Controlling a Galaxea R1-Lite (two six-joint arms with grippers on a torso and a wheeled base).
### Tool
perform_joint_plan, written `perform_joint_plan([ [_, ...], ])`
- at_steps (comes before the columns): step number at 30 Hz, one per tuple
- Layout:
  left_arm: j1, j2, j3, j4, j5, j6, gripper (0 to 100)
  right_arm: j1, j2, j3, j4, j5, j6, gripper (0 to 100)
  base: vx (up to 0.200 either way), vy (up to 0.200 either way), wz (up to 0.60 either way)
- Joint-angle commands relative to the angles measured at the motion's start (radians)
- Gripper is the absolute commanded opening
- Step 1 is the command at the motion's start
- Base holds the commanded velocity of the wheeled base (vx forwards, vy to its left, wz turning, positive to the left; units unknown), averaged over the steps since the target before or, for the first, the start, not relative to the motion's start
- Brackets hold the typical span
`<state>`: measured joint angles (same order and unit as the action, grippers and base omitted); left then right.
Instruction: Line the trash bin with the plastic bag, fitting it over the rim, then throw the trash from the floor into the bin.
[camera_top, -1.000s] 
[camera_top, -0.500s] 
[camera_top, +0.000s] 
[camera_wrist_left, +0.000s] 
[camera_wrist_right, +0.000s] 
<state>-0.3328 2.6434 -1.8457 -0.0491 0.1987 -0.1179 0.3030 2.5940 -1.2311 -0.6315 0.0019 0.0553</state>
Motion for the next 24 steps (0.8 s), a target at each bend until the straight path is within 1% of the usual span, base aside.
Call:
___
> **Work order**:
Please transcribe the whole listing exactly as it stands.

> **Output of the exercise**:
Controlling a Galaxea R1-Lite (two six-joint arms with grippers on a torso and a wheeled base).
### Tool
perform_joint_plan, written `perform_joint_plan([ [_, ...], ])`
- at_steps (comes before the columns): step number at 30 Hz, one per tuple
- Layout:
  left_arm: j1, j2, j3, j4, j5, j6, gripper (0 to 100)
  right_arm: j1, j2, j3, j4, j5, j6, gripper (0 to 100)
  base: vx (up to 0.200 either way), vy (up to 0.200 either way), wz (up to 0.60 either way)
- Joint-angle commands relative to the angles measured at the motion's start (radians)
- Gripper is the absolute commanded opening
- Step 1 is the command at the motion's start
- Base holds the commanded velocity of the wheeled base (vx forwards, vy to its left, wz turning, positive to the left; units unknown), averaged over the steps since the target before or, for the first, the start, not relative to the motion's start
- Brackets hold the typical span
`<state>`: measured joint angles (same order and unit as the action, grippers and base omitted); left then right.
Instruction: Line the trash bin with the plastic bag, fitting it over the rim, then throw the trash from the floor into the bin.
[camera_top, -1.000s] 
[camera_top, -0.500s] 
[camera_top, +0.000s] 
[camera_wrist_left, +0.000s] 
[camera_wrist_right, +0.000s] 
<state>-0.3328 2.6434 -1.8457 -0.0491 0.1987 -0.1179 0.3030 2.5940 -1.2311 -0.6315 0.0019 0.0553</state>
Motion for the next 24 steps (0.8 s), a target at each bend until the straight path is within 1% of the usual span, base aside.
Call:

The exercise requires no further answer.